Print, without alteration, the lines that extend from the one holding "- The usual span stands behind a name" to the final line of the listing below.

▸ Input data:
========================

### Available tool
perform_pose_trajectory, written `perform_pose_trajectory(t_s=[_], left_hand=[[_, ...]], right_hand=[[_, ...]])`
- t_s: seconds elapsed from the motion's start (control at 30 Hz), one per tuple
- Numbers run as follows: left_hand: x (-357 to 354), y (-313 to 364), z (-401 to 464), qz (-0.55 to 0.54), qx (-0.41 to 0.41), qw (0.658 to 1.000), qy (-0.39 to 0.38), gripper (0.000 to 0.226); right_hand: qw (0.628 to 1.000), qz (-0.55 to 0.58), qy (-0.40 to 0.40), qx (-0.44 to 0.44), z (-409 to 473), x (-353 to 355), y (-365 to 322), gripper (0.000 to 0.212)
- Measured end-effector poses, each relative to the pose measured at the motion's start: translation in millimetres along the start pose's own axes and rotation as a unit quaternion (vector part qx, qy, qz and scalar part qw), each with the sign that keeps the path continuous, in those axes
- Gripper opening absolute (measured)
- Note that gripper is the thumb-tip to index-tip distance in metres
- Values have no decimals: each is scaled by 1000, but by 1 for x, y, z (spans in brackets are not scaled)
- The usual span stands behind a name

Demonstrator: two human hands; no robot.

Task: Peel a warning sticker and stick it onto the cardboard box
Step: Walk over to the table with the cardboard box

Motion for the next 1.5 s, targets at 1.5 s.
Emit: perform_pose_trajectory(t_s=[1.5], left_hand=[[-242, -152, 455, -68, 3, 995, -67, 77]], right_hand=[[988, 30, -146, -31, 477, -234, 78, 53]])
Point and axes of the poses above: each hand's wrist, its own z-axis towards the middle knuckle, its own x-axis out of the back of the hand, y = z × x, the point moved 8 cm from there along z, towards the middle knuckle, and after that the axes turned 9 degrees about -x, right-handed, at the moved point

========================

▸ Task result:
- The usual span stands behind a name

Demonstrator: two human hands; no robot.

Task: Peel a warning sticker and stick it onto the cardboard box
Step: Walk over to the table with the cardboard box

Motion for the next 1.5 s, targets at 1.5 s.
Emit: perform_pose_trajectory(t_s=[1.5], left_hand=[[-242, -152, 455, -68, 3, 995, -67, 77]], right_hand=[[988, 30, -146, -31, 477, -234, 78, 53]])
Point and axes of the poses above: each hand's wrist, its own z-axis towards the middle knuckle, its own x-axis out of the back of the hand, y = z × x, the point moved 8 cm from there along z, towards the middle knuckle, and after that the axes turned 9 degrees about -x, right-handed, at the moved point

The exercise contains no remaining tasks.